I haven’t been able to find exact references to this issue, but it looks like WebGL fallbacks to software implementation for mipmap level generation in this case to ensure sRGB conversion is done strictly following specifications (with proper colorspace conversions). So far, no simple workaround is available to the issue – the most optimal solution would be probably avoiding sRGB texture format for environment cubemap.

As a result of the efforts, it was finally possible to see OCCT 3D Viewer rendering PBR materials on iPad using WebGL 1.0 context. Device used for testing is relatively new one (iPad ‘2020, based on Apple A12 SoC announced in 2018), but hopefully older devices will be able to run the DEMO too.

OCCT WebGL sample demonstrating PBR materials on iPad.

Conclusions and afterwords

Sluggishness in development of web standards related to 3D rendering and of some web engines vendors in particular, slows down development of modern web-applications looking and working comparable to native desktop applications. The efforts put into compatibility with such relics like WebGL 1.0 (released in 2011) look like an unfair burden on application developers. More than 8 years have passed since OpenGL ES 3.0 release, but here in 2021, there are still web browsers not supporting this bare minimum for desktop/mobile 3D applications.

In this context, the drowning of obsolete web engines like Internet Explorer and Microsoft Edge Legacy (non-Chromium based) feels like a fresh air to a web-developer, although a diminishingly small number of competing full-scale web-engines (Mozilla Firefox, Chromium, Safari/WebKit) raises severe concerns in a future of users and application developers freedoms if only one browser will dominate over the web.

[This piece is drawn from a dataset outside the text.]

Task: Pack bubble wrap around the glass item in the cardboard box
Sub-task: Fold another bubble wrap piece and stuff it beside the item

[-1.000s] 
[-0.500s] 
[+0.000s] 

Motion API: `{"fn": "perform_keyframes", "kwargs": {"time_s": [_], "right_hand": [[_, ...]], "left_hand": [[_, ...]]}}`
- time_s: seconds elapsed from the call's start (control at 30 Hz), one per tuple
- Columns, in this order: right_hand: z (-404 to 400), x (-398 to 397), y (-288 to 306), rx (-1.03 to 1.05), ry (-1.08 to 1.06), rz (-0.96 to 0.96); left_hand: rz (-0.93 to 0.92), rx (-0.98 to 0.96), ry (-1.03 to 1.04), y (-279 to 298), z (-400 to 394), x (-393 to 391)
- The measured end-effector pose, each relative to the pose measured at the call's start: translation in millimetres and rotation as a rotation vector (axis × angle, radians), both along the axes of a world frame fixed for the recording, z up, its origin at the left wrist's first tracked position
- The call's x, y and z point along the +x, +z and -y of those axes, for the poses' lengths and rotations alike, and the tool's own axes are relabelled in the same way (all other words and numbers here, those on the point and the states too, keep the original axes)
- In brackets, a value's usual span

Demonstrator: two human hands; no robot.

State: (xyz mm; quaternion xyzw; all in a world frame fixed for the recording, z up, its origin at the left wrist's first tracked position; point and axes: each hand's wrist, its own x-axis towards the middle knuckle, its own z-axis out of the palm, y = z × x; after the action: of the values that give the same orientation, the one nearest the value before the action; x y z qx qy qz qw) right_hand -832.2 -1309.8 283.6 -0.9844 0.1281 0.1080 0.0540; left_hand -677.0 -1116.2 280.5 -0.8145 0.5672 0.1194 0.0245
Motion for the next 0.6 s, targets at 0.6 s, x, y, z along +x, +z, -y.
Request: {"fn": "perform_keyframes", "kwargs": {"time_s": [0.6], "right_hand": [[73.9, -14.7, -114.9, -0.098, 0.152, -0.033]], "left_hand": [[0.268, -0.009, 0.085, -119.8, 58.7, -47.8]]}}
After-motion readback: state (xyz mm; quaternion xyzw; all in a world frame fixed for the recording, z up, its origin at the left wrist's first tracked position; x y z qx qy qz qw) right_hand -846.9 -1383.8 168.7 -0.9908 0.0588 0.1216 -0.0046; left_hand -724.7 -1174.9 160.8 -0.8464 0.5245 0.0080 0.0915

Apple’s strategy on controlling the iOS ecosystem and preventing competing engines to be presented there, leaves users with no choice but to live with outdated “think different” technologies. The progress in long-standing experimental WebGL 2.0 support in WebKit gives some hope that this particular brick will be finally broken soon, although when exactly remains unclear.